#### Task instructions:
Go through the material and copy every line in which "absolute" appears.

#### Collected data:
BEGIN
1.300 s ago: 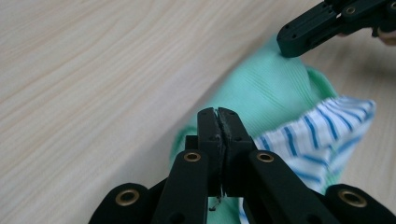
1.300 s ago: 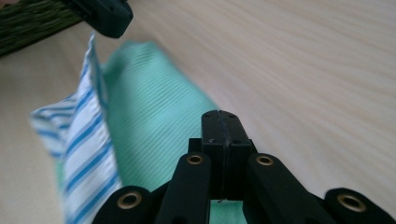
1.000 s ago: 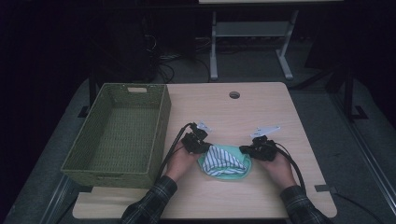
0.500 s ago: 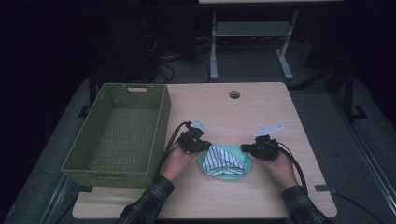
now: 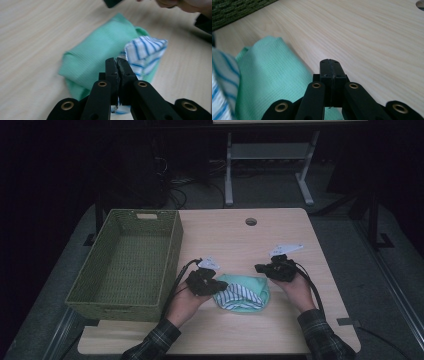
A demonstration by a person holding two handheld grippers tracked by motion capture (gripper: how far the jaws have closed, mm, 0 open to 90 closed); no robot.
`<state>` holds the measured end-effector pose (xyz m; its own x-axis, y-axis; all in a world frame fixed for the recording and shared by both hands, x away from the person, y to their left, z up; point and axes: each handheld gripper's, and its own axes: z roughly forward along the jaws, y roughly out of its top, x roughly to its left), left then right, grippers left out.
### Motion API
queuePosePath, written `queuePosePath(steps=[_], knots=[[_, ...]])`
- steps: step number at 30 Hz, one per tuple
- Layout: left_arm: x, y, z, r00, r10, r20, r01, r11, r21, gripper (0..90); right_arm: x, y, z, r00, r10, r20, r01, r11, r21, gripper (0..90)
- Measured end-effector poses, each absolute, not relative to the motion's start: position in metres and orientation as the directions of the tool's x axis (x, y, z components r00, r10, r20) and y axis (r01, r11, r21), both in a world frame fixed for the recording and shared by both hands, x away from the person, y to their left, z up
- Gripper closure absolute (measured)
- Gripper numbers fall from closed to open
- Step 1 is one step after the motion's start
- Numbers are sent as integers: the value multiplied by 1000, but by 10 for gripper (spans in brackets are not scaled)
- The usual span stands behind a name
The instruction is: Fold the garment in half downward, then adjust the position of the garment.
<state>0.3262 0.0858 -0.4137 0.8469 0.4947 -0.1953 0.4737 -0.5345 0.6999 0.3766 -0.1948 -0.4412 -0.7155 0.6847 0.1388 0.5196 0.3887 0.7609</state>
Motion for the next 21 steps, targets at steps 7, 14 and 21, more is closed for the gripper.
queuePosePath(steps=[7, 14, 21], knots=[[311, 74, -419, 869, 453, -200, 452, -561, 694, 876, 388, -183, -443, -732, 668, 134, 513, 410, 754, 899], [302, 59, -433, 885, 415, -210, 441, -604, 663, 877, 392, -174, -455, -740, 654, 160, 533, 424, 733, 899], [298, 43, -449, 899, 383, -212, 425, -651, 628, 877, 394, -164, -466, -758, 633, 158, 533, 460, 711, 898]])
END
#### Result of this task:
- Measured end-effector poses, each absolute, not relative to the motion's start: position in metres and orientation as the directions of the tool's x axis (x, y, z components r00, r10, r20) and y axis (r01, r11, r21), both in a world frame fixed for the recording and shared by both hands, x away from the person, y to their left, z up
- Gripper closure absolute (measured)

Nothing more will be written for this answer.